How are those two visions to be reconciled theologically? Are Christians to imagine a God of both violence and non-violence combined in whatever proportions are dictated by denominational tradition or personal conviction? Since both divine aspects are certainly present throughout the entire Christian Bible, it would seem wrong to focus on either one alone—for example, on only what is promised by Isaiah and Micah or only what is commanded by Joel.
Maybe, that combination of violence and non-violence belongs validly to the divine character alone so that humans must leave violence to God? But humans are made in God's image so divine violence must generate and vindicate human violence. Christians can hardly be the non-violent people of a violent God? What, then, is Christian faith's answer to that impasse in the Christian Bible's doubled or even contradictory vision of its God?

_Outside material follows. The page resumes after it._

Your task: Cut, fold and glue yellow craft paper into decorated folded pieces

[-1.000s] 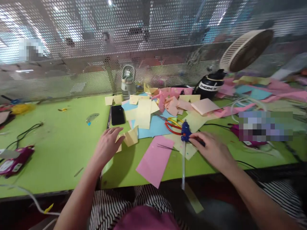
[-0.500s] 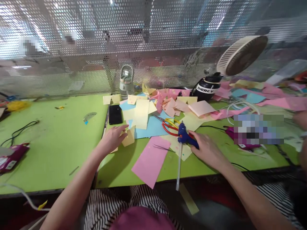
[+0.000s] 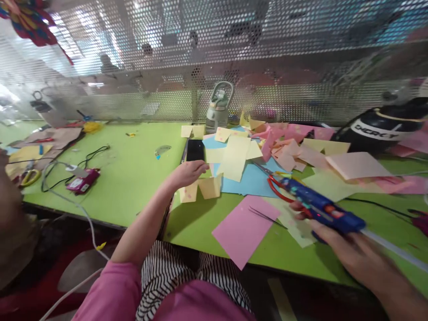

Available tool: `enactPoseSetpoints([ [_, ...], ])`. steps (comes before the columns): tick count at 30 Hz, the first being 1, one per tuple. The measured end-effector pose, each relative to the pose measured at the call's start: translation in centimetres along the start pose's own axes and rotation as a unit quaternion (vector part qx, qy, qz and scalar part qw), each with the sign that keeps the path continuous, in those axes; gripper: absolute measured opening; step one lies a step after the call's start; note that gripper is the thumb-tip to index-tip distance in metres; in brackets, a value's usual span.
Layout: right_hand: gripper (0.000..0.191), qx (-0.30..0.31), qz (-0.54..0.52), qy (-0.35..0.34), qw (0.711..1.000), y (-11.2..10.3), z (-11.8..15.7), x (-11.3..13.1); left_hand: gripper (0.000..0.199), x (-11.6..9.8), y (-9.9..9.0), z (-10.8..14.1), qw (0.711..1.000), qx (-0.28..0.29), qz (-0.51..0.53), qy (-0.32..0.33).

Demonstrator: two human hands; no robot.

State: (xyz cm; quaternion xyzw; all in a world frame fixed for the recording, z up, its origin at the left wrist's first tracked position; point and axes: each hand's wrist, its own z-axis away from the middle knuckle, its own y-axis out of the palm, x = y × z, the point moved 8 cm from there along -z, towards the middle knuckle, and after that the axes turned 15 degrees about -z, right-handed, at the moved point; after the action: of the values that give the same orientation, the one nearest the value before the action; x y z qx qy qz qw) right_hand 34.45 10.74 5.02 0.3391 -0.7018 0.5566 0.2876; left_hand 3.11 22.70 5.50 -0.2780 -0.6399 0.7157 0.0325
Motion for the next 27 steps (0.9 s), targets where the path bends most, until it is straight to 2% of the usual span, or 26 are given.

My answer comes from Christianity's own claim about the incarnation itself: that Jesus is the lamb of God, the word of God, the son of God; that Jesus is the image and revelation of God; that Jesus is our closest vision of God's divine character; that Jesus is what God looks like in sandals. That is why Jesus is named "the Christ" by "Christians" who take their very name from that confession of faith.
That answer seems obvious on the character of Christianity's covenantal God. The human character of Jesus reveals for Christians the divine character of God. But that only raises another question, deeper and even more intractable.

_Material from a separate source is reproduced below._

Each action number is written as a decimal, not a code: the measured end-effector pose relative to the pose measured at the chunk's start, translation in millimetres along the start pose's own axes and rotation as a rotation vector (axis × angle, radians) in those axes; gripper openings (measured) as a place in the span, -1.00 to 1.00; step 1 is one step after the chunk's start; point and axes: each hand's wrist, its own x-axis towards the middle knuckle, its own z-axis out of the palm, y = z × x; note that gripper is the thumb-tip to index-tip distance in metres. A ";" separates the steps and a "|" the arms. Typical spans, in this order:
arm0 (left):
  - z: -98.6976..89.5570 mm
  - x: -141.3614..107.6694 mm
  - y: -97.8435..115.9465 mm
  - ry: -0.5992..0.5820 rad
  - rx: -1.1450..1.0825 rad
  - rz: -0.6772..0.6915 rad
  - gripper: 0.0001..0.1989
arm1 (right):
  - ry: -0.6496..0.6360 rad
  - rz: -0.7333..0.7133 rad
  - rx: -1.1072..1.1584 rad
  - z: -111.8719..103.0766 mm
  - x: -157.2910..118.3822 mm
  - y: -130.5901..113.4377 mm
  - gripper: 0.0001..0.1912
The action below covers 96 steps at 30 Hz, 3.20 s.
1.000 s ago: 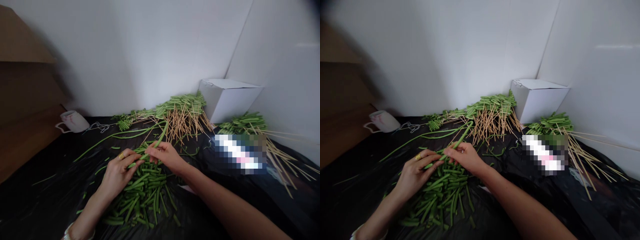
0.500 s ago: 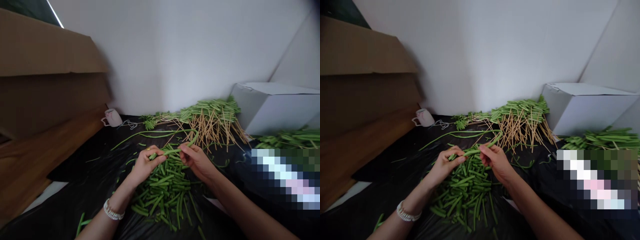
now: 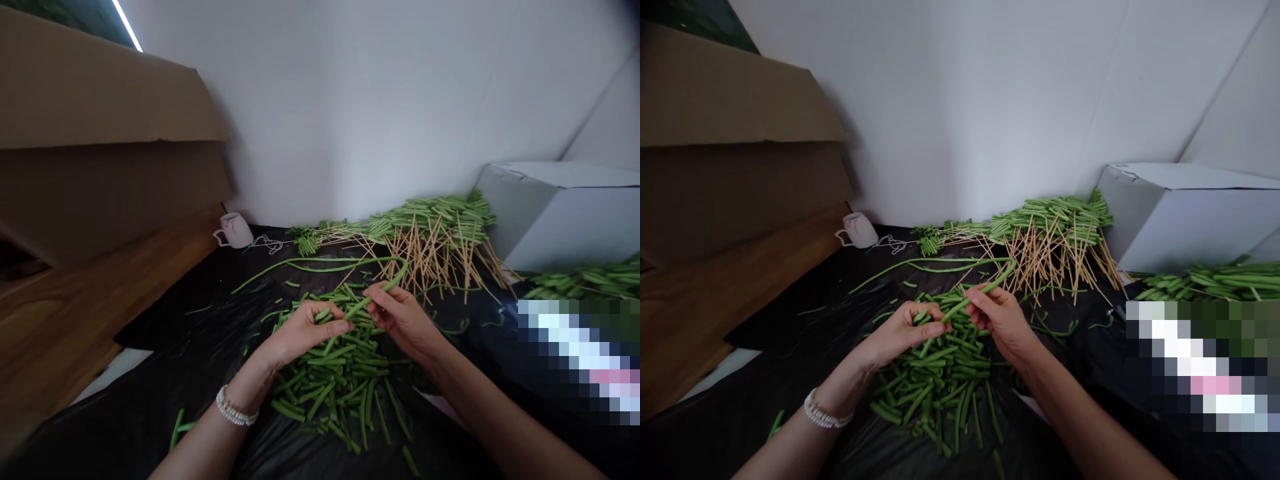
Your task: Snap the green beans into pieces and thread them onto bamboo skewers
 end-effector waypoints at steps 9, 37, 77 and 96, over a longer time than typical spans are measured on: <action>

When we speak of Jesus as Christ do we intend the historical, the evangelical, or the apocalyptic Jesus as Christ? What do we imagine as our ultimate vision of God's character: the historical Jesus of non-violence—as, for example, in Pilate's assessment; the evangelical Jesus of rhetorical violence—as, for example, in Matthew's presentation; or the apocalyptic Jesus of physical violence—as, for example, in Revelation's consummation?
My proposal is that there has always been but one and only one Jesus—reconstructed by scholars as the "Jesus of History" and accepted by believers as the "Christ of Faith." But, for Christians, the former is normative over the latter, incarnation is normative over apocalypse, and life-of-Jesus is normative over text-about-Jesus.

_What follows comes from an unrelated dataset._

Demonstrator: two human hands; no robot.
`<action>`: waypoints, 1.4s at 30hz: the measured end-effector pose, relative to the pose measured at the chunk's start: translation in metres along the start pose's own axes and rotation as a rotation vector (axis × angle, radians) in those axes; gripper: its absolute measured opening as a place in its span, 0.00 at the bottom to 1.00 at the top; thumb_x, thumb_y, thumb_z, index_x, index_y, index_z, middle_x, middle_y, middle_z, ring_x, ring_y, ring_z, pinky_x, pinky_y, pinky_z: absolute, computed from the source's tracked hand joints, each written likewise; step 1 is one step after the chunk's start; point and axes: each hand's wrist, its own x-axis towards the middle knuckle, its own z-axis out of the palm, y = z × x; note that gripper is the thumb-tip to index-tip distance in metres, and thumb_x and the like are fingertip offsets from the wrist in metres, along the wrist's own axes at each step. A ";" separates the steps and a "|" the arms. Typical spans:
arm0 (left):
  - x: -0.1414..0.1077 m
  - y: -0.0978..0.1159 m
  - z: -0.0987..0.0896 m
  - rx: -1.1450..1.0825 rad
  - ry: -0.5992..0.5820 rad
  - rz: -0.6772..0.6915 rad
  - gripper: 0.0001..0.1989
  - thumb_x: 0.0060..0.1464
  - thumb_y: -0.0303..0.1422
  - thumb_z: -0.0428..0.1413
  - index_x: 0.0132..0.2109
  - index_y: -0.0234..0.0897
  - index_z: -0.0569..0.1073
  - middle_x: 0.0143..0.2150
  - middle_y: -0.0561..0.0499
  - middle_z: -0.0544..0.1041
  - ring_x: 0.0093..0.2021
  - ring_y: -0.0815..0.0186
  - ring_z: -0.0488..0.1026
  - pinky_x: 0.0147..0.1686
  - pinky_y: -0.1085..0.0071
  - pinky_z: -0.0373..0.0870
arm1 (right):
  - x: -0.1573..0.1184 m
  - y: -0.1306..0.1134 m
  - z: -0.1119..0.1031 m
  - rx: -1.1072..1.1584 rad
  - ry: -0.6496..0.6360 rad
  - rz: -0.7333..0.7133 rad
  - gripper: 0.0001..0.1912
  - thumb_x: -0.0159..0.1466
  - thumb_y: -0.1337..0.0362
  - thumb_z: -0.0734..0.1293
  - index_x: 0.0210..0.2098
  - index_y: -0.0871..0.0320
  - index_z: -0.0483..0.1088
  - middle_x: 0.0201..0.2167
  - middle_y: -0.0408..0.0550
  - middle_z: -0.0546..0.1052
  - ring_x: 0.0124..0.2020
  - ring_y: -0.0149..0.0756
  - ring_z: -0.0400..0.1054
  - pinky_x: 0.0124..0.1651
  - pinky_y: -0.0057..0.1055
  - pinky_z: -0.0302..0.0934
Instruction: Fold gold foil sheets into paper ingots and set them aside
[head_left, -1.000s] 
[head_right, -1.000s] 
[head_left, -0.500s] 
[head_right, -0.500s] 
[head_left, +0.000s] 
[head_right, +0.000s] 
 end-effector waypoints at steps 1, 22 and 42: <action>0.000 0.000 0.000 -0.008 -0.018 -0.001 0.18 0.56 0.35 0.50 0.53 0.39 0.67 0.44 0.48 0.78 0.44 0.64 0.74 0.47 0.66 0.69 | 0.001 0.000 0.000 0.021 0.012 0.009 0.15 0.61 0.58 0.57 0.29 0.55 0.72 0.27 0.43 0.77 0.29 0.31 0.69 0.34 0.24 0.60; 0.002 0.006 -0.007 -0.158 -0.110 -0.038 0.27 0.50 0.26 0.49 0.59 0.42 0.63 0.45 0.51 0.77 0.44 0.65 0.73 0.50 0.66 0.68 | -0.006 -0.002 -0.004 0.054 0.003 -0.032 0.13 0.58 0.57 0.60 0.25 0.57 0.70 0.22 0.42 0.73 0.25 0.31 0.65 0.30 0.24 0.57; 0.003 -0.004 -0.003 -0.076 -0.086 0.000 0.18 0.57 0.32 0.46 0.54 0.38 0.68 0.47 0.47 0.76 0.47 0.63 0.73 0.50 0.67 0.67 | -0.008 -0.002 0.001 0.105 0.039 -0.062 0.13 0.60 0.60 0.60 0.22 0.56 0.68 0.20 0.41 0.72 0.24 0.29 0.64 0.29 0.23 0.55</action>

In other words, that same single person, called the Historical Jesus by the academy and the Incarnate Word by the church, is the norm and criterion of both the evangelical and apocalyptic Jesus Christ and of the entire Christian Bible. That is why we are called "Christians" and not "Biblians." That is why God so loved the world that he sent us a Person—not a Book. That is why we are always and ever the People of the Person and the People with the Book rather than the People of the Book. That is why Evangelicals say WWJD and not WDBS (What Does the Bible Say?). That is why we Christians count time "down" to and "up" from that historical Jesus.
The historical Jesus launched a non-violent revolution against violent imperialism (excuse that redundancy) in its contemporary Roman incarnation. In John's climactic parable, Pilate and Jesus are imagined in conversation and Jesus explains that, "My kingdom is not from this world. If my kingdom were from this world, my followers would be fighting to keep me from being handed over" (18:36). Clear enough: Your Kingdom of Rome, Pilate, is based on violence; the Kingdom of God is not, and will not use violence even to free me.
That was parable, an incident that never happened but that accurately summed up all that was at stake. But this now is history and confirms that parable: Pilate crucified Jesus as a non-violent revolutionary. He was to be crucified because he was a revolutionary against Roman law and order. But his companions were not to be crucified with him because he and they were non-violent.